Entries shown =>
___
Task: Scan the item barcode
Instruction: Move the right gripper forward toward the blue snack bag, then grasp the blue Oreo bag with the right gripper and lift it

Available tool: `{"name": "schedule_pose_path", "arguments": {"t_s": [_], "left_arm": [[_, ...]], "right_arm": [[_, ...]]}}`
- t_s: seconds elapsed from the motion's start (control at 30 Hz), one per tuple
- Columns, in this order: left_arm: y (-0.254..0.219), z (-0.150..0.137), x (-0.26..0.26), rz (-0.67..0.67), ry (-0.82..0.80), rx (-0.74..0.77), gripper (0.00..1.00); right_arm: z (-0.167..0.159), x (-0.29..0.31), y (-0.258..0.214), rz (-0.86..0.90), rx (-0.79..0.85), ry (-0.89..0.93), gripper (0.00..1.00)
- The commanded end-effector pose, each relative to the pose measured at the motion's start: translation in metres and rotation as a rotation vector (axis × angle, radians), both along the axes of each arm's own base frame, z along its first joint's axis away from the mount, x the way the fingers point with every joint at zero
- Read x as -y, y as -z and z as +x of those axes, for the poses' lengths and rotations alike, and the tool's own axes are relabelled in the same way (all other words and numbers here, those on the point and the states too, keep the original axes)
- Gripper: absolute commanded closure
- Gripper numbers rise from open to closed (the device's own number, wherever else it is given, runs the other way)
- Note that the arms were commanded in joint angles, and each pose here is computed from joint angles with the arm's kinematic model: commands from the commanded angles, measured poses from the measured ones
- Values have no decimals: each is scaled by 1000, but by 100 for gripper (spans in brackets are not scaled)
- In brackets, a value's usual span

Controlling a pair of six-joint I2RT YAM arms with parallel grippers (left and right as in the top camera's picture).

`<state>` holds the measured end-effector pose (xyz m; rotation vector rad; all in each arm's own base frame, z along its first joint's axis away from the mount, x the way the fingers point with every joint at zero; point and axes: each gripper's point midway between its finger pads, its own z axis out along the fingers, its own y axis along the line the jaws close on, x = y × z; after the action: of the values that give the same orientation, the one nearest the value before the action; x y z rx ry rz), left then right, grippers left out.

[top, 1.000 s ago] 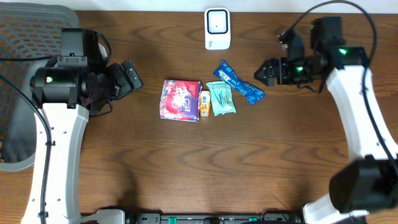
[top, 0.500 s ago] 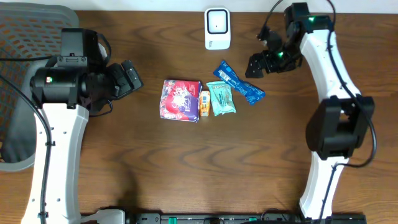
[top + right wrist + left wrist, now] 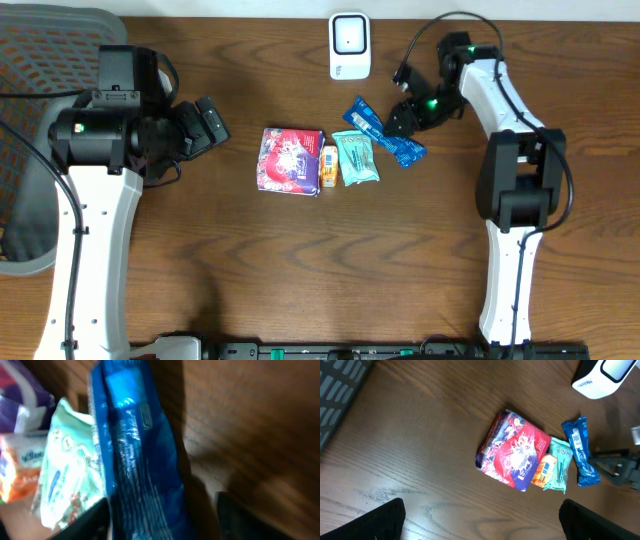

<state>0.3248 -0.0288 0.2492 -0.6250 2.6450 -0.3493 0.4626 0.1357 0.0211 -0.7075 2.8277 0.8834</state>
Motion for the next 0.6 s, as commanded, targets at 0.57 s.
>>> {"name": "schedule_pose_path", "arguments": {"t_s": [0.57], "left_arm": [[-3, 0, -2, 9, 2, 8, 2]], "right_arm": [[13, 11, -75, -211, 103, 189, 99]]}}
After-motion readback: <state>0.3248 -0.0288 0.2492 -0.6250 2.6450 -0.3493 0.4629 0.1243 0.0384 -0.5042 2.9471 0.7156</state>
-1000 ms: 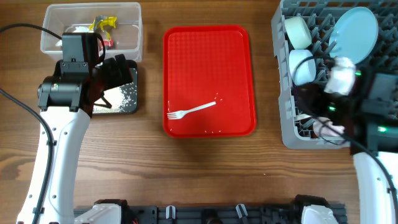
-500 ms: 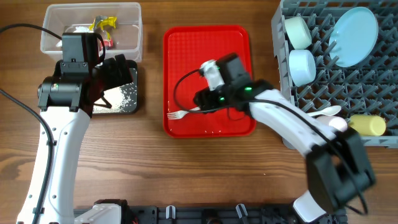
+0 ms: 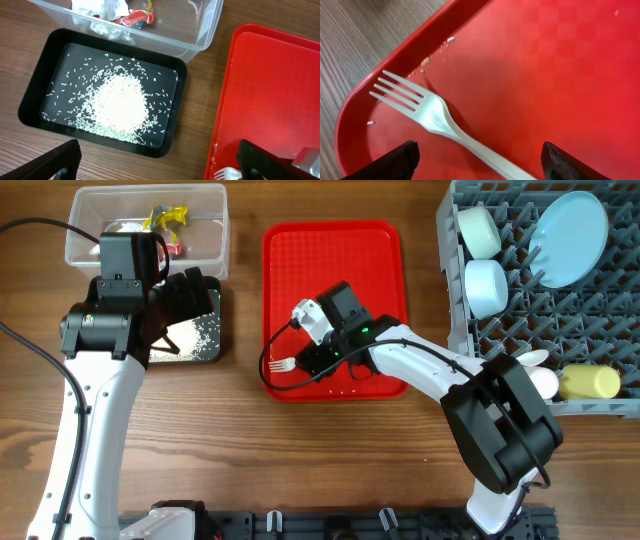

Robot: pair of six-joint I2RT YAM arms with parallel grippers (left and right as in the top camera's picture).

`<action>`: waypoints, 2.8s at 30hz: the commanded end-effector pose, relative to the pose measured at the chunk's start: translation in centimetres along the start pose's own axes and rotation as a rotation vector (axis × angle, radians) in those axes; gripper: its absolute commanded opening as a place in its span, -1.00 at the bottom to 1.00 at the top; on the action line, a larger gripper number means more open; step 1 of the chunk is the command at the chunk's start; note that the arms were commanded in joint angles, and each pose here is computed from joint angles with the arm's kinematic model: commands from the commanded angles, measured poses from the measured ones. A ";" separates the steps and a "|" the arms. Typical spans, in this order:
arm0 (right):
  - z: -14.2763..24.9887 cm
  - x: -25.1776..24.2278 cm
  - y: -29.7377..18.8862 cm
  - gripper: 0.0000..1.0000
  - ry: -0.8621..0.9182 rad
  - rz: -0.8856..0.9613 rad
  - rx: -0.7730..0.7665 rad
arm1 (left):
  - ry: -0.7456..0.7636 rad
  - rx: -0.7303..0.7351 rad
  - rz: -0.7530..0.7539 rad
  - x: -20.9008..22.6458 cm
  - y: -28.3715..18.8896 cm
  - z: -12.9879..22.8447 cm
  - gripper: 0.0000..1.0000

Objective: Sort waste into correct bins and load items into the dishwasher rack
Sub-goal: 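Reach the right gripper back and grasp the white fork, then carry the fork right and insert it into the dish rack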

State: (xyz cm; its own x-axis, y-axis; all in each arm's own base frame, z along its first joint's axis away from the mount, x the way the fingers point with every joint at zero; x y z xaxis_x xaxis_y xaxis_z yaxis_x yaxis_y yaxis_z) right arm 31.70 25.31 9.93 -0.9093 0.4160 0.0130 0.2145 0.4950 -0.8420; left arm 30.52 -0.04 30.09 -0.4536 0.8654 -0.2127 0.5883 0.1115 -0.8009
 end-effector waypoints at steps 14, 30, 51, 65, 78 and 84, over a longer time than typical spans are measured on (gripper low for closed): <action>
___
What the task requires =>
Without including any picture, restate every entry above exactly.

Exercise result =>
Task: Scan the item barcode
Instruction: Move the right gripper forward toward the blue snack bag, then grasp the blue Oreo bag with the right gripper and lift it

Available tool: `{"name": "schedule_pose_path", "arguments": {"t_s": [_], "left_arm": [[_, ...]], "right_arm": [[_, ...]]}}`
- t_s: seconds elapsed from the motion's start (control at 30 Hz), one per tuple
- Columns, in this order: left_arm: y (-0.254..0.219), z (-0.150..0.137), x (-0.26..0.26), rz (-0.67..0.67), ry (-0.82..0.80), rx (-0.74..0.77), gripper (0.00..1.00); right_arm: z (-0.167..0.159), x (-0.29..0.31), y (-0.258..0.214), rz (-0.86..0.90), rx (-0.79..0.85), ry (-0.89..0.93), gripper (0.00..1.00)
- The commanded end-effector pose, each relative to the pose measured at the motion's start: translation in metres and rotation as a rotation vector (axis × angle, radians), both along the axes of each arm's own base frame, z along its first joint's axis away from the mount, x the way the fingers point with every joint at zero
- Read x as -y, y as -z and z as +x of those axes, for the poses' lengths and rotations alike, and the tool's own axes are relabelled in the same way (all other words and numbers here, those on the point and the states too, keep the original axes)
- Gripper: absolute commanded closure
- Gripper numbers rise from open to closed (the device's own number, wherever else it is given, runs the other way)
- Note that the arms were commanded in joint angles, and each pose here is computed from joint angles with the arm's kinematic model: commands from the commanded angles, measured poses from the measured ones
- Values have no decimals: each is scaled by 1000, but by 100 for gripper (spans in brackets are not scaled)
- In brackets, a value's usual span

Controlling a pair of six-joint I2RT YAM arms with parallel grippers (left and right as in the top camera's picture).

`<state>` holds the measured end-effector pose (xyz m; rotation vector rad; all in each arm's own base frame, z along its first joint's axis away from the mount, x the way the fingers point with every joint at zero; point and axes: each gripper's point midway between its finger pads, its own z axis out along the fingers, its own y axis along the line the jaws close on, x = y × z; after the action: of the values that give the same orientation, the one nearest the value before the action; x y z rx ry rz), left then right, grippers left out.

[top, 1.000 s ago] 
[top, 0.500 s ago] 
[top + right wrist + left wrist, now] 

<state>0.3248 -0.0288 0.2492 -0.6250 2.6450 -0.3493 0.4626 0.1357 0.0211 -0.7075 2.8277 0.8834</state>
Motion for the next 0.6 s, as commanded, targets at 0.57 s.
>>> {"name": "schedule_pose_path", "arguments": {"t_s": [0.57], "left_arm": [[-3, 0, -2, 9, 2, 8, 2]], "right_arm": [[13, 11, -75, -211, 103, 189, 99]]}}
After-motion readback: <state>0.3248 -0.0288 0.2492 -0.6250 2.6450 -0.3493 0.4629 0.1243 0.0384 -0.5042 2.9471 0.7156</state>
-1000 ms: 
-500 ms: 
+0 ms: 

Robot: pair of six-joint I2RT YAM arms with parallel grippers (left and right as in the top camera's picture).

`<action>`: waypoints, 2.8s at 30hz: the commanded end-effector pose, relative to the pose measured at the chunk's start: translation in centimetres along the start pose's own axes and rotation as a rotation vector (axis × angle, radians) in those axes; gripper: its absolute commanded opening as a place in its span, -1.00 at the bottom to 1.00 at the top; on the action line, a larger gripper number means more open; step 1 of the chunk is the command at the chunk's start; note that the arms were commanded in joint angles, and each pose here is computed from joint angles with the arm's kinematic model: commands from the commanded angles, measured poses from the measured ones. A ";" separates the steps and a "|" the arms. Typical spans, in this order:
arm0 (right):
  - z: -14.2763..24.9887 cm
  - x: -25.1776..24.2278 cm
  - y: -29.7377..18.8862 cm
  - gripper: 0.0000..1.0000
  - ry: -0.8621..0.9182 rad
  - rz: -0.8856..0.9613 rad
  - rx: -0.7730..0.7665 rad
arm1 (left):
  - ry: -0.7456..0.7636 rad
  - rx: -0.7303..0.7351 rad
  - rz: -0.7530..0.7539 rad
  - x: -20.9008..22.6458 cm
  - y: -28.3715..18.8896 cm
  - z: -12.9879..22.8447 cm
  - gripper: 0.0000..1.0000

Objective: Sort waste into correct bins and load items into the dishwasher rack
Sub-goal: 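Reach the right gripper back and grasp the white fork, then carry the fork right and insert it into the dish rack
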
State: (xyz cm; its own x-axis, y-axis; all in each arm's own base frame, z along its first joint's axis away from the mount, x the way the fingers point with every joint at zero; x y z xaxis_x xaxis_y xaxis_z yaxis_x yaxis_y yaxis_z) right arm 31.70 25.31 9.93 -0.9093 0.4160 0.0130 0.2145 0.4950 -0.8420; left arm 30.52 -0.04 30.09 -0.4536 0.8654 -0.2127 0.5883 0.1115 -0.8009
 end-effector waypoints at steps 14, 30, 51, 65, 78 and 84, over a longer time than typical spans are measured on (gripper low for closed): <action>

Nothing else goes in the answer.